When you reach the line containing "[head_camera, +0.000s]" in the entries below, start writing out each line exactly, and stop after the line containing "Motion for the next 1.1".

(Source data)
+---+

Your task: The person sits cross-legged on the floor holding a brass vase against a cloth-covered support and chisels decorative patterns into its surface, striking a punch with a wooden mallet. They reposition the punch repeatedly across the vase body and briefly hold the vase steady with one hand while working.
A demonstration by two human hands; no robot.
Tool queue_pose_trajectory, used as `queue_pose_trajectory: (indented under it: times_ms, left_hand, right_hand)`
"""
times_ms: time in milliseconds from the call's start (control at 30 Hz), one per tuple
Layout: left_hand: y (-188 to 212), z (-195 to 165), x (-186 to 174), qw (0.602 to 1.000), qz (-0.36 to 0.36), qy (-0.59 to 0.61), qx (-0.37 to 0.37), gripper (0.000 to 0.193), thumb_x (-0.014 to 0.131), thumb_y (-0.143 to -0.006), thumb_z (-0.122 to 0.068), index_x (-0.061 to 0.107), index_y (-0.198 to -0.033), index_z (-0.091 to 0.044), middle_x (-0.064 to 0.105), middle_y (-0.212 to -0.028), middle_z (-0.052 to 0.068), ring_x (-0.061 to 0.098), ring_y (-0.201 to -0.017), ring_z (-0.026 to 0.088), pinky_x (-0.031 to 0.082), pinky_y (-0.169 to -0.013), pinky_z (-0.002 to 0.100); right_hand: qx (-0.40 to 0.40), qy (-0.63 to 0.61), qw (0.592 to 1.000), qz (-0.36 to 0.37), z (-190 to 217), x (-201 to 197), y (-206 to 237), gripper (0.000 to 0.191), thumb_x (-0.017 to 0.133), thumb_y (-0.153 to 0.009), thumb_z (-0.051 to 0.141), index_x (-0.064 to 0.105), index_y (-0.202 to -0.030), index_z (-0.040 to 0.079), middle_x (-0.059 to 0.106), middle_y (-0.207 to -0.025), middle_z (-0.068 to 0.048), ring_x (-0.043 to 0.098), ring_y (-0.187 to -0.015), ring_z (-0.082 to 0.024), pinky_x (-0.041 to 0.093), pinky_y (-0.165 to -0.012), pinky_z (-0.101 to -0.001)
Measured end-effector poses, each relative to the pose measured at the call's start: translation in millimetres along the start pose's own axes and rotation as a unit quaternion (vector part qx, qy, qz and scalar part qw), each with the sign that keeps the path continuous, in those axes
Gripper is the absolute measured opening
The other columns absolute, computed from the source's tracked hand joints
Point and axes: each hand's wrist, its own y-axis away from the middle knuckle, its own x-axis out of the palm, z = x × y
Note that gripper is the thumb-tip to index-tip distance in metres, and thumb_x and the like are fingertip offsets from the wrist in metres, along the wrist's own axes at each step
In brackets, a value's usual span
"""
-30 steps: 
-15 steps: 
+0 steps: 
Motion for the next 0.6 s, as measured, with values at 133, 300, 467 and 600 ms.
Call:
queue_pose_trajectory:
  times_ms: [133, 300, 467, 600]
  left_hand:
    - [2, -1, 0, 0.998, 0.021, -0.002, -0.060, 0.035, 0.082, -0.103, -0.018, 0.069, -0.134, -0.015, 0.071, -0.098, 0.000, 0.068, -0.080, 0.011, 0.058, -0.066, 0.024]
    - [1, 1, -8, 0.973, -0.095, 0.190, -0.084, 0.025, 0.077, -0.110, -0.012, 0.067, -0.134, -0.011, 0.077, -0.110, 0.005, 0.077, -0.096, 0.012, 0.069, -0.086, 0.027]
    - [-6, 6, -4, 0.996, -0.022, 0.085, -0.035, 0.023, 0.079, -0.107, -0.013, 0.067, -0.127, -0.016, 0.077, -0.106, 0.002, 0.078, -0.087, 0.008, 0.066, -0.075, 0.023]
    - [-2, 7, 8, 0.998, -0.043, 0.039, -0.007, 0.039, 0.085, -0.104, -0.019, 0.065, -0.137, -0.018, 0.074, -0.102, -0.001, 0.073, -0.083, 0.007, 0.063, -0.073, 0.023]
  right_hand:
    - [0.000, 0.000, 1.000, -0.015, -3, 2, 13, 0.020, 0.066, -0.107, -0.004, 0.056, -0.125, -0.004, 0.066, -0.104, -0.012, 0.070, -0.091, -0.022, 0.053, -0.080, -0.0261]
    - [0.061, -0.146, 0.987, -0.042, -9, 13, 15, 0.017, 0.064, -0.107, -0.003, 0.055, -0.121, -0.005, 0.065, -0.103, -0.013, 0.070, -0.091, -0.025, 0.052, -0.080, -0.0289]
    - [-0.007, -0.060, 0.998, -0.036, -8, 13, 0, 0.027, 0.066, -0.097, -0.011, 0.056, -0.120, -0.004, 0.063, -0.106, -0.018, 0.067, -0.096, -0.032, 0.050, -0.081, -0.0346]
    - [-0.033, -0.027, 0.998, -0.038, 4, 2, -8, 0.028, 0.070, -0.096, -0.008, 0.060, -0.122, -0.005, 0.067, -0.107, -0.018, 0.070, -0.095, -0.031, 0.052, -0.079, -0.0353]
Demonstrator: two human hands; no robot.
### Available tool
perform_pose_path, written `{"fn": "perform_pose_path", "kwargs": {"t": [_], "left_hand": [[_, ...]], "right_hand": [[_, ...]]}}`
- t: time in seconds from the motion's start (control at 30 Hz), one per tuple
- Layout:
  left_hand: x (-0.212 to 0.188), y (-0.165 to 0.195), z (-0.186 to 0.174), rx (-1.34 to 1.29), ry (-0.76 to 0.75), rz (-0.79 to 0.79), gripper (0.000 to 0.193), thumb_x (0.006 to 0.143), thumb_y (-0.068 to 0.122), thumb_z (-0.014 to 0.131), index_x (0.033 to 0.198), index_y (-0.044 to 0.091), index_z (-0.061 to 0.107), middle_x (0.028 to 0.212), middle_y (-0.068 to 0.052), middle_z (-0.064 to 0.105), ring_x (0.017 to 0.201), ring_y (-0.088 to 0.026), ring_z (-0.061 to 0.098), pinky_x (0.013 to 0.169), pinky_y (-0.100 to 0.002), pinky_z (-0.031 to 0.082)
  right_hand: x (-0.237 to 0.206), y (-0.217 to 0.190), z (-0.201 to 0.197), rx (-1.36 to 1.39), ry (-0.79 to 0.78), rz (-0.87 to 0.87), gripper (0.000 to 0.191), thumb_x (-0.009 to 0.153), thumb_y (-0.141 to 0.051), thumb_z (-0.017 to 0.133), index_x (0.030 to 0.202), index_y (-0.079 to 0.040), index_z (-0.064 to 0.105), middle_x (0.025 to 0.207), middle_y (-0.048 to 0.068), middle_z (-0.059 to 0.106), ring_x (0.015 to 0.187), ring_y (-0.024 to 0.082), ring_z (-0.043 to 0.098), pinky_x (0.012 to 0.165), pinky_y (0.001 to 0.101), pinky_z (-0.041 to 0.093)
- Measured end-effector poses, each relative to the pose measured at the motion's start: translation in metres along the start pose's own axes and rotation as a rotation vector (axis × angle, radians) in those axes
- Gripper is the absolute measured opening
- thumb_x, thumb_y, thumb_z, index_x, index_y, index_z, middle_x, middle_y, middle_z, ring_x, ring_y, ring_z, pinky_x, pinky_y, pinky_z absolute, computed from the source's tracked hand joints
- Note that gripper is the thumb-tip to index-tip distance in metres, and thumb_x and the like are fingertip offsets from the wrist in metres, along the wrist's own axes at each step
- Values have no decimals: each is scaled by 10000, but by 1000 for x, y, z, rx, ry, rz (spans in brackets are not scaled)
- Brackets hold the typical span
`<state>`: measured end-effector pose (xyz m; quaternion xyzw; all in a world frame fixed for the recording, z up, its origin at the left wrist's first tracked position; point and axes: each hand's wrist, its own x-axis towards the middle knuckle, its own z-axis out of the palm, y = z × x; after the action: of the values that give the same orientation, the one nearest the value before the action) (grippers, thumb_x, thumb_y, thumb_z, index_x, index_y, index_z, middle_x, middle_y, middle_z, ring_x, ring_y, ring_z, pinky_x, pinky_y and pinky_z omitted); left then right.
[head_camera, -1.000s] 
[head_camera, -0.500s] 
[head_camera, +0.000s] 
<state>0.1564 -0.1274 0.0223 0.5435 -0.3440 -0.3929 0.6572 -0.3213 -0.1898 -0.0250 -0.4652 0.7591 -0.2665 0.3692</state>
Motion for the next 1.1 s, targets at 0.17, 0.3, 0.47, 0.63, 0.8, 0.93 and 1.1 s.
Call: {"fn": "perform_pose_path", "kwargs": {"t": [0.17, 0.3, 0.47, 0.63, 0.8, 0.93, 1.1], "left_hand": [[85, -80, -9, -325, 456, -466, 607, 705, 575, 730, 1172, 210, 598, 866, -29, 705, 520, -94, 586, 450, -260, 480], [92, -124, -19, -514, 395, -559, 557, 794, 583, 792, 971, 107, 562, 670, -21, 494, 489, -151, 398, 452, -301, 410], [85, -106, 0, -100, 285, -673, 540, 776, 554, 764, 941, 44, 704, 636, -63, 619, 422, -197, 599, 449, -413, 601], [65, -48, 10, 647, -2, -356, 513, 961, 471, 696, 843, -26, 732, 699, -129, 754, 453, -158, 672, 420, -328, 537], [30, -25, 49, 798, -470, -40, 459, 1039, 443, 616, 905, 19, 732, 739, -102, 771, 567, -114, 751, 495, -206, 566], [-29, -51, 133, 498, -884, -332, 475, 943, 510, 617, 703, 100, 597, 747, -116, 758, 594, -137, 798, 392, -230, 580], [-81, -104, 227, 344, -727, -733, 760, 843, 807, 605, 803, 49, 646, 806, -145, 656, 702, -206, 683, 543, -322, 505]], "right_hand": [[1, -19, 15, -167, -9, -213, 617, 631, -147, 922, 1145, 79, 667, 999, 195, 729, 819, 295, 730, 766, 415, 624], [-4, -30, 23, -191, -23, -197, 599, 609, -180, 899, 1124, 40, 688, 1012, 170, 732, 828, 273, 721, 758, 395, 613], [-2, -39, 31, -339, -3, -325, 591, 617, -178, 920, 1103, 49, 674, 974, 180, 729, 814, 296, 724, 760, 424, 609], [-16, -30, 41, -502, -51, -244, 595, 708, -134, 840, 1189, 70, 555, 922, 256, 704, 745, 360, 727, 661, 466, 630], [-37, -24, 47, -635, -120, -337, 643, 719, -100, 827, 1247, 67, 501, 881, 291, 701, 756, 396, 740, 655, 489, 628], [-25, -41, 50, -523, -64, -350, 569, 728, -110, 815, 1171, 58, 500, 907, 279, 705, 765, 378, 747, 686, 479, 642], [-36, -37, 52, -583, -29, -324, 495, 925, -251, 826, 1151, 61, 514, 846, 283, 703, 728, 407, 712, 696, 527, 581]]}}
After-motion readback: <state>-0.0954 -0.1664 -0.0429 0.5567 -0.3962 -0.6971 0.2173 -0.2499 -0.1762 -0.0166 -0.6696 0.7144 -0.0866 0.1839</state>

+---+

**Exercise response**
[head_camera, +0.000s] 
<state>0.1564 -0.1274 0.0223 0.5435 -0.3440 -0.3929 0.6572 -0.3213 -0.1898 -0.0250 -0.4652 0.7591 -0.2665 0.3692</state>
Motion for the next 1.1 s, targets at 0.17, 0.3, 0.47, 0.63, 0.8, 0.93 and 1.1 s.

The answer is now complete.